Editor-in-chief Emanuele Farneti said the January issue was believed to be the first time a Vogue magazine has gone photo-less since photography was invented.

Emanuele Farneti poses for photographers as he arrives for the amfAR charity dinner during the fashion week in Milan, Italy, Thursday, Sept. 21, 2017
AP

Emanuele Farneti poses for photographers as he arrives for the amfAR charity dinner during the fashion week in Milan, Italy, Thursday, Sept. 21, 2017

Vogue Italia has produced its first issue of the new year and decade with an eye on sustainability, substituting fashion illustrations for photographs in an effort to reduce the environmental impact associated with staging fashion photoshoots around the globe.
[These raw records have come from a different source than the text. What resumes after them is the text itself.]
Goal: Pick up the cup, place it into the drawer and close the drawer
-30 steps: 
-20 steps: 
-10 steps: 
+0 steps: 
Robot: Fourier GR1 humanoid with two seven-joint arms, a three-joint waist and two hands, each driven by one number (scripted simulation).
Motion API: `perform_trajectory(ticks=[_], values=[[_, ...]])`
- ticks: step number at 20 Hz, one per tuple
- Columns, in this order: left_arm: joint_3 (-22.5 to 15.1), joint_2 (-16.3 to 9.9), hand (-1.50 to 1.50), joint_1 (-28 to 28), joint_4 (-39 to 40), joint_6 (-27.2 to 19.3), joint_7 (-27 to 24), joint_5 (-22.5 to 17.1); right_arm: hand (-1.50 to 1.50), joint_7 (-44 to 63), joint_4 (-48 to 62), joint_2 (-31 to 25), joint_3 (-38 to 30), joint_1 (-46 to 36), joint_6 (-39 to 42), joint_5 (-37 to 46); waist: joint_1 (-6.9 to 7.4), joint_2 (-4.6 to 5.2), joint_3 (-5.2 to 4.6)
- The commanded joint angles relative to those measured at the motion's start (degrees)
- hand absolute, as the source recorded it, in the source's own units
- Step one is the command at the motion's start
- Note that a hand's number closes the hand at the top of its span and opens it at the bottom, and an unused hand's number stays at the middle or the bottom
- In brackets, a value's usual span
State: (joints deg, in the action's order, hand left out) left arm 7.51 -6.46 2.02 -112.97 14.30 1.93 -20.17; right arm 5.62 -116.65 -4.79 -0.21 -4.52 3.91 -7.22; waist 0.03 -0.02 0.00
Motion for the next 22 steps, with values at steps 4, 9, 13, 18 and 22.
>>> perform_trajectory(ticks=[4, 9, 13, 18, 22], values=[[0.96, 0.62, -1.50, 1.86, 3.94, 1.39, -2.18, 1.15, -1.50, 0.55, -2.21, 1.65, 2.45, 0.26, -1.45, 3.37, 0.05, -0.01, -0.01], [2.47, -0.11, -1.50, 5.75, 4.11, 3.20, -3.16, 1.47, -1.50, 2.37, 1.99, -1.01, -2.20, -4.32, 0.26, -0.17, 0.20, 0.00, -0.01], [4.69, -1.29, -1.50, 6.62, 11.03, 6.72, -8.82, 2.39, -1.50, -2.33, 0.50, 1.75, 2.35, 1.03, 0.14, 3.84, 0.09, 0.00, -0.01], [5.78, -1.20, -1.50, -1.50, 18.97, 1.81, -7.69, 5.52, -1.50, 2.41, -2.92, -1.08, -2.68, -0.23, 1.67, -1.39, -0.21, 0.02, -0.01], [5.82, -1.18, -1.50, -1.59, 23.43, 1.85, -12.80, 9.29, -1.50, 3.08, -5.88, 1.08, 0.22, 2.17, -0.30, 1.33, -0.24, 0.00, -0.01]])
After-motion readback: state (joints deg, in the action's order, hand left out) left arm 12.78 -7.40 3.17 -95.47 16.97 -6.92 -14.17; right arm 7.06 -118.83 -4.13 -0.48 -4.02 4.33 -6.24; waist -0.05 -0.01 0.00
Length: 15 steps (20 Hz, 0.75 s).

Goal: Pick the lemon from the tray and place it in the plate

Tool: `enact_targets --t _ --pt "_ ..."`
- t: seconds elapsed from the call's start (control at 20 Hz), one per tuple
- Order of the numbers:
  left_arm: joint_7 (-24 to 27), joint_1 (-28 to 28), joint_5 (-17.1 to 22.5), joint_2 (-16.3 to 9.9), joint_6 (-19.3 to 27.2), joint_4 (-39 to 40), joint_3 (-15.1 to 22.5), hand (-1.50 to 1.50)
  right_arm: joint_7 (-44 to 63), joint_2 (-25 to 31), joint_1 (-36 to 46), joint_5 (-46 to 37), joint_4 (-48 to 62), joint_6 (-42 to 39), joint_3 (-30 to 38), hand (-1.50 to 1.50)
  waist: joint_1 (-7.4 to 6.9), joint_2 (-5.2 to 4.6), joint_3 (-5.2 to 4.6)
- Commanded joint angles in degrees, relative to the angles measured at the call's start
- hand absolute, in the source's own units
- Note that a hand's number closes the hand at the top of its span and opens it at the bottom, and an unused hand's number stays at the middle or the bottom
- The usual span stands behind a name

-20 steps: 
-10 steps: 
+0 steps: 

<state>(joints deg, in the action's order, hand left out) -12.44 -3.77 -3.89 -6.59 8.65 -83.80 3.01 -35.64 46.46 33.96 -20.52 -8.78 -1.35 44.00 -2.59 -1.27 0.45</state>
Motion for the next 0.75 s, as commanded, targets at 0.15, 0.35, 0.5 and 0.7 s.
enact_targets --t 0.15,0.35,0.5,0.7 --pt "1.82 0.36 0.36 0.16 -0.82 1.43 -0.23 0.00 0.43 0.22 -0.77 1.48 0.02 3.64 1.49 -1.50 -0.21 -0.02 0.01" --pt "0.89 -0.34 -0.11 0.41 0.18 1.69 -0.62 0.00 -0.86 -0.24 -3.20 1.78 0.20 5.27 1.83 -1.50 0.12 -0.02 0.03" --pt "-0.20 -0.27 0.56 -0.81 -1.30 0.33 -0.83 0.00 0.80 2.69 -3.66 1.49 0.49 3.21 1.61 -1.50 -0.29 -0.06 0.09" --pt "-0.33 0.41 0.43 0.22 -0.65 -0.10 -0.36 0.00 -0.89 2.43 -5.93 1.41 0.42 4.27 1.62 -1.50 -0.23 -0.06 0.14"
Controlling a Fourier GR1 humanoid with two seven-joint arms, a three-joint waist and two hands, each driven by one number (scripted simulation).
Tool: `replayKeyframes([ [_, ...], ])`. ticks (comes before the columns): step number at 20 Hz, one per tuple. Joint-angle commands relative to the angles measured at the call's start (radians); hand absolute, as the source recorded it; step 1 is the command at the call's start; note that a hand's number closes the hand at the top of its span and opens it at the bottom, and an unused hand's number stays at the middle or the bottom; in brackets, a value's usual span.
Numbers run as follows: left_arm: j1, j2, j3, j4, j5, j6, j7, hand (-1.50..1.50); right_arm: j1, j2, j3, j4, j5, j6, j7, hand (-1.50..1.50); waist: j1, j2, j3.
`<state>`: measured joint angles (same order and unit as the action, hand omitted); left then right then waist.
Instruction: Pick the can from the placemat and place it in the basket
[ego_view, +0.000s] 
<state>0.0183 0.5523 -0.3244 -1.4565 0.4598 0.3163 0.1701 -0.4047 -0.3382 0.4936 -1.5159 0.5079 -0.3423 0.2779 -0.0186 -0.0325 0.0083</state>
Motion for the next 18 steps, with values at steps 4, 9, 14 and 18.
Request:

Editor-in-chief Emanuele Farneti said the January issue was believed to be the first time a Vogue magazine has gone photo-less since photography was invented. In his editorial, Farneti said the initiative was part of Vogue’s new environmentally focused mission statement, which was articulated last month and signed by the editors of all 26 editions of the Conde Nast publication.

Farneti said Vogue Italia's September issue, typically Vogue’s biggest of the year, showed how large a fashion magazine’s carbon footprint really is and what was conserved for this month's production.

“One hundred and fifty people involved. About twenty flights and a dozen or so train journeys. Forty cars on standby. Sixty international deliveries. Lights switched on for at least 10 hours non-stop, partly powered by gasoline-fueled generators. Food waste from the catering services. Plastic to wrap the garments. Electricity to recharge phones, cameras…,” he wrote.

Vogue Italia’s January issue features eight different illustrated covers that involved no travel and articles about clothes that are “reborn” from scrap fabric and hand-me-downs.

Farneti said the savings from producing an issue without costly photo shoots would go toward restoring a Venice student foundation that was severely damaged by high tide floods in November.

The fashion industry has been increasingly going green, with experts saying luxury consumers, in particular, are willing to pay more for sustainable garments and items that don’t exploit workers.

Last year, the McKinsey & Company consultancy projected that the global garment industry would expand by two-thirds by 2030 and be responsible for one-quarter of the global carbon footprint by 2050 compared to 2% in 2015.

In December, Vogue’s 26 editors penned a new mission statement vowing to celebrate diversity, community and to preserve the planet.